**Work to be completed:** Pictures must be left out. Print the lines from the beginning of the material through the line holding "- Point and", exactly and nothing else.
* * * * * * * * *
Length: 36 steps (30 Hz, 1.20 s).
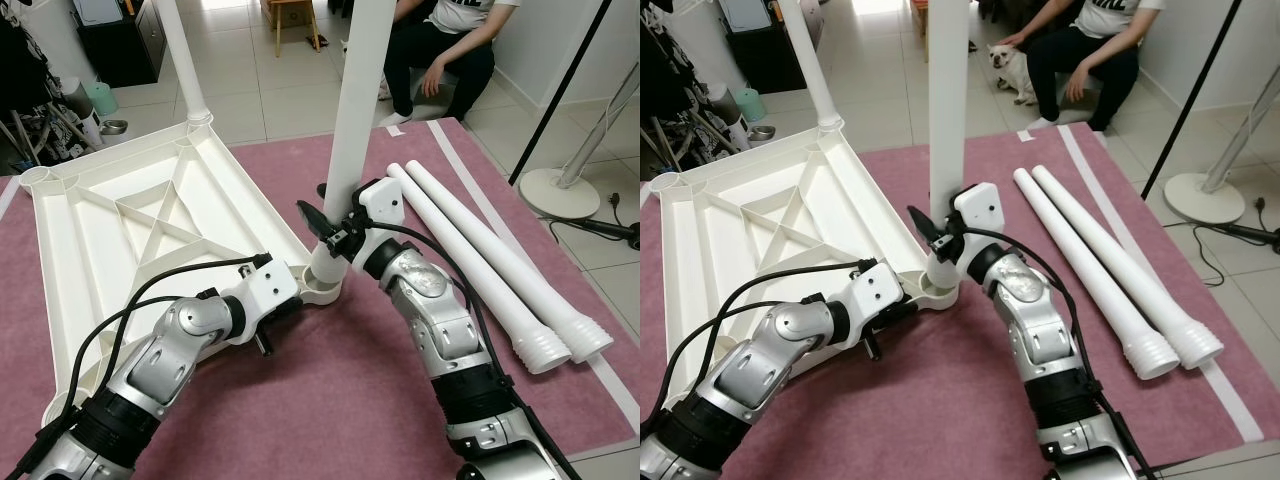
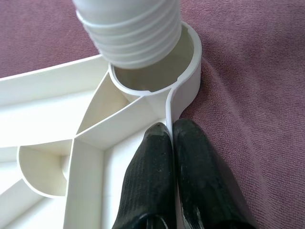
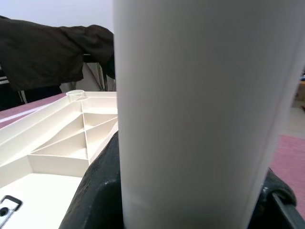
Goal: Building children table
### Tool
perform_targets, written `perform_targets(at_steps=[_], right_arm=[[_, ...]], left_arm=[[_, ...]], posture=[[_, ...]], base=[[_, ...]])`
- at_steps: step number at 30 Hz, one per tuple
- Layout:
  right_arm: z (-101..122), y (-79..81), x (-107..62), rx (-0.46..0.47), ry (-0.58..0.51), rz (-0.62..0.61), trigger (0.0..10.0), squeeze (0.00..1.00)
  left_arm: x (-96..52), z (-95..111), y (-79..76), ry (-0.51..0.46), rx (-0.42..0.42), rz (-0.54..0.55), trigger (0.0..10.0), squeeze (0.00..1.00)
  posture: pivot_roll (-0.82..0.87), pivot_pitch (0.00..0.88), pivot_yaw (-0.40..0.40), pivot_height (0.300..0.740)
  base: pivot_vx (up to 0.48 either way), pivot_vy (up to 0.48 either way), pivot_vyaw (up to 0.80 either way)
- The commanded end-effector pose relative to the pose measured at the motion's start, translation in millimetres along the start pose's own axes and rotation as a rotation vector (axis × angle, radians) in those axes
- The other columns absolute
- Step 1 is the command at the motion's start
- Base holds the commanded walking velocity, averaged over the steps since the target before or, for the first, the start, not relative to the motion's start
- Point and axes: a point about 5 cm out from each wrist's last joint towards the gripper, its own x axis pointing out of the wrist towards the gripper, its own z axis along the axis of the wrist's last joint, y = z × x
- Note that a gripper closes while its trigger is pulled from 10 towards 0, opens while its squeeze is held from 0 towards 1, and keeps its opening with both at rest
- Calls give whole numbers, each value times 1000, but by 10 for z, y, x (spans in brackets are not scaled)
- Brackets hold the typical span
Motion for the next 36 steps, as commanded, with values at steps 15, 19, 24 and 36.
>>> perform_targets(at_steps=[15,19,24,36], right_arm=[[-27,190,36,49,14,76,10000,0],[-50,205,18,55,23,76,10000,0],[-96,236,-74,67,49,76,10000,0],[-207,-6,-164,3,97,-20,10000,0]], left_arm=[[36,-173,-77,93,-16,-14,0,0],[38,-172,-80,96,-13,-17,3255,0],[49,-185,-78,110,-14,-13,10000,0],[52,-192,-44,117,-12,-10,10000,0]], posture=[[3,0,83,740],[4,0,82,740],[4,0,82,740],[-11,0,104,740]], base=[[0,0,0],[0,0,0],[0,0,0],[0,0,0]])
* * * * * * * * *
**Finished task:**
Length: 36 steps (30 Hz, 1.20 s).
Goal: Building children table
### Tool
perform_targets, written `perform_targets(at_steps=[_], right_arm=[[_, ...]], left_arm=[[_, ...]], posture=[[_, ...]], base=[[_, ...]])`
- at_steps: step number at 30 Hz, one per tuple
- Layout:
  right_arm: z (-101..122), y (-79..81), x (-107..62), rx (-0.46..0.47), ry (-0.58..0.51), rz (-0.62..0.61), trigger (0.0..10.0), squeeze (0.00..1.00)
  left_arm: x (-96..52), z (-95..111), y (-79..76), ry (-0.51..0.46), rx (-0.42..0.42), rz (-0.54..0.55), trigger (0.0..10.0), squeeze (0.00..1.00)
  posture: pivot_roll (-0.82..0.87), pivot_pitch (0.00..0.88), pivot_yaw (-0.40..0.40), pivot_height (0.300..0.740)
  base: pivot_vx (up to 0.48 either way), pivot_vy (up to 0.48 either way), pivot_vyaw (up to 0.80 either way)
- The commanded end-effector pose relative to the pose measured at the motion's start, translation in millimetres along the start pose's own axes and rotation as a rotation vector (axis × angle, radians) in those axes
- The other columns absolute
- Step 1 is the command at the motion's start
- Base holds the commanded walking velocity, averaged over the steps since the target before or, for the first, the start, not relative to the motion's start
- Point and axes: a point about 5 cm out from each wrist's last joint towards the gripper, its own x axis pointing out of the wrist towards the gripper, its own z axis along the axis of the wrist's last joint, y = z × x

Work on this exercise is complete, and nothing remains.